- Work request -
Whatever the records below say, write them all out exactly.
-------- Material provided
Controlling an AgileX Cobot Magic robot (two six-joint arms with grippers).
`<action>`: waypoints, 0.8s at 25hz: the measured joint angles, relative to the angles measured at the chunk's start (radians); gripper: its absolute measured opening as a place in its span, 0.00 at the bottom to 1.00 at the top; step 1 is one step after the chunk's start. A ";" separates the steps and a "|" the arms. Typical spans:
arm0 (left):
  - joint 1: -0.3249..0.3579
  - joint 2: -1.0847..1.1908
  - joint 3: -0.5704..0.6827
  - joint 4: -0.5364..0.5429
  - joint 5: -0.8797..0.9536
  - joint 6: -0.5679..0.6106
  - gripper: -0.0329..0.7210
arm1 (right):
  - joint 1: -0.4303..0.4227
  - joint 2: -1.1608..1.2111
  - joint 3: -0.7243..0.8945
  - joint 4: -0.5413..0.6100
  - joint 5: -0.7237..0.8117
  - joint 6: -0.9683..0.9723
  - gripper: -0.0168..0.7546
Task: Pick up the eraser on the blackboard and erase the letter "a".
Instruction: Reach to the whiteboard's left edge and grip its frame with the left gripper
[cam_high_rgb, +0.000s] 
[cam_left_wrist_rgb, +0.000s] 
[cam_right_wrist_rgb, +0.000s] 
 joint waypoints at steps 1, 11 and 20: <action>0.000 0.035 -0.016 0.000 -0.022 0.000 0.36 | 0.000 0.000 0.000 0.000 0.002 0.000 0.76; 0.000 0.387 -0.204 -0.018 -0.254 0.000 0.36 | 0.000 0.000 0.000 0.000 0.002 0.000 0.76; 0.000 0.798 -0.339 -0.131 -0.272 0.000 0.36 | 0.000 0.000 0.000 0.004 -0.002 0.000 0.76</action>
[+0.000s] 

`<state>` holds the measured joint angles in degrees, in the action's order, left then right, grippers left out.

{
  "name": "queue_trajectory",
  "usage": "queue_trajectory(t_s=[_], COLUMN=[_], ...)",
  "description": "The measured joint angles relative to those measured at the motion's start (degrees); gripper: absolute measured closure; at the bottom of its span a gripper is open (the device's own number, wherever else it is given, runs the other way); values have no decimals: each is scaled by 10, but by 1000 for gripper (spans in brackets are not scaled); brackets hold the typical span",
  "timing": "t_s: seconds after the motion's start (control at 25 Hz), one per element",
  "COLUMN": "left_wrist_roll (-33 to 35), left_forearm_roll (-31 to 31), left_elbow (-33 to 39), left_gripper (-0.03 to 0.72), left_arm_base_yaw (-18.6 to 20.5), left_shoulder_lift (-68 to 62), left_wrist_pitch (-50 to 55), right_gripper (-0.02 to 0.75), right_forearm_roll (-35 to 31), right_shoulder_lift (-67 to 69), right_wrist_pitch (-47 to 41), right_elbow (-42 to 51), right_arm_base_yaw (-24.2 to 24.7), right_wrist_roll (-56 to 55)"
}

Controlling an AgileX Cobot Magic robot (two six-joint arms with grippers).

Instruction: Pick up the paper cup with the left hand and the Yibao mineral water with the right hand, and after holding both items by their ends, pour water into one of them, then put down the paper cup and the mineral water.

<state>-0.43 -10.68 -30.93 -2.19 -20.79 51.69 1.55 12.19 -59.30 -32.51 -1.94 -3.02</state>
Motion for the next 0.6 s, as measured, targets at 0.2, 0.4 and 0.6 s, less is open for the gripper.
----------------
- Exercise answer -
Controlling an AgileX Cobot Magic robot (two six-joint arms with grippers).
`<action>`: waypoints, 0.8s at 25hz: the measured joint angles, relative to the angles measured at the chunk's start (radians); gripper: its absolute measured opening as a place in its span, 0.00 at the bottom to 1.00 at the top; step 1 is one step after the chunk's start. A ";" separates the steps and a "|" the arms. Typical spans:
arm0 (left):
  - joint 1: -0.3249..0.3579
  - joint 2: -1.0847..1.1908
  - joint 3: -0.5704..0.6827
  - joint 4: -0.5364..0.5429
  - joint 5: -0.8797..0.9536
  - joint 6: -0.5679..0.6106
  - gripper: -0.0329..0.7210
arm1 (right):
  - joint 1: -0.4303..0.4227
  - joint 2: -1.1608..1.2111
  - joint 3: -0.7243..0.8945
  - joint 4: -0.5413..0.6100
  - joint 5: -0.7237..0.8117
  - joint 6: -0.9683..0.9723
  - gripper: -0.0168..0.7546
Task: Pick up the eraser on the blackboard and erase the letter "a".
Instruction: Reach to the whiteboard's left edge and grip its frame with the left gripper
[cam_high_rgb, +0.000s] 
[cam_left_wrist_rgb, +0.000s] 
[cam_right_wrist_rgb, +0.000s] 
 joint waypoints at steps 1, 11 and 20: <action>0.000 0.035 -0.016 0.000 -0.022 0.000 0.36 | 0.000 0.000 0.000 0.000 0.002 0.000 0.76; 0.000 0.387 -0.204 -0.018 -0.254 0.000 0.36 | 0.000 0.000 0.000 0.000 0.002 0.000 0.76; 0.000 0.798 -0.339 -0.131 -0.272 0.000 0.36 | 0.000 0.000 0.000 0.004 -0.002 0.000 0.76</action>
[+0.000s] 

`<state>` holds the measured joint angles in degrees, in the action's order, left then right, grippers left out.

{
  "name": "queue_trajectory",
  "usage": "queue_trajectory(t_s=[_], COLUMN=[_], ...)",
  "description": "The measured joint angles relative to those measured at the motion's start (degrees); gripper: absolute measured closure; at the bottom of its span a gripper is open (the device's own number, wherever else it is given, runs the other way); values have no decimals: each is scaled by 10, but by 1000 for gripper (spans in brackets are not scaled); brackets hold the typical span",
  "timing": "t_s: seconds after the motion's start (control at 25 Hz), one per element",
  "COLUMN": "left_wrist_roll (-33 to 35), left_forearm_roll (-31 to 31), left_elbow (-33 to 39), left_gripper (-0.03 to 0.72), left_arm_base_yaw (-18.6 to 20.5), left_shoulder_lift (-68 to 62), left_wrist_pitch (-50 to 55), right_gripper (-0.02 to 0.75), right_forearm_roll (-35 to 31), right_shoulder_lift (-67 to 69), right_wrist_pitch (-47 to 41), right_elbow (-42 to 51), right_arm_base_yaw (-24.2 to 24.7), right_wrist_roll (-56 to 55)"
}

Controlling an AgileX Cobot Magic robot (two six-joint arms with grippers).

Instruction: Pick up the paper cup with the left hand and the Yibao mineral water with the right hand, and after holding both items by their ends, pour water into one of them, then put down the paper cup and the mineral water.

<state>-0.43 -10.68 -30.93 -2.19 -20.79 51.69 1.55 12.19 -59.30 -32.51 -1.94 -3.02</state>
Motion for the next 0.6 s, as measured, targets at 0.2, 0.4 and 0.6 s, less is open for the gripper.

The response to this exercise is finished.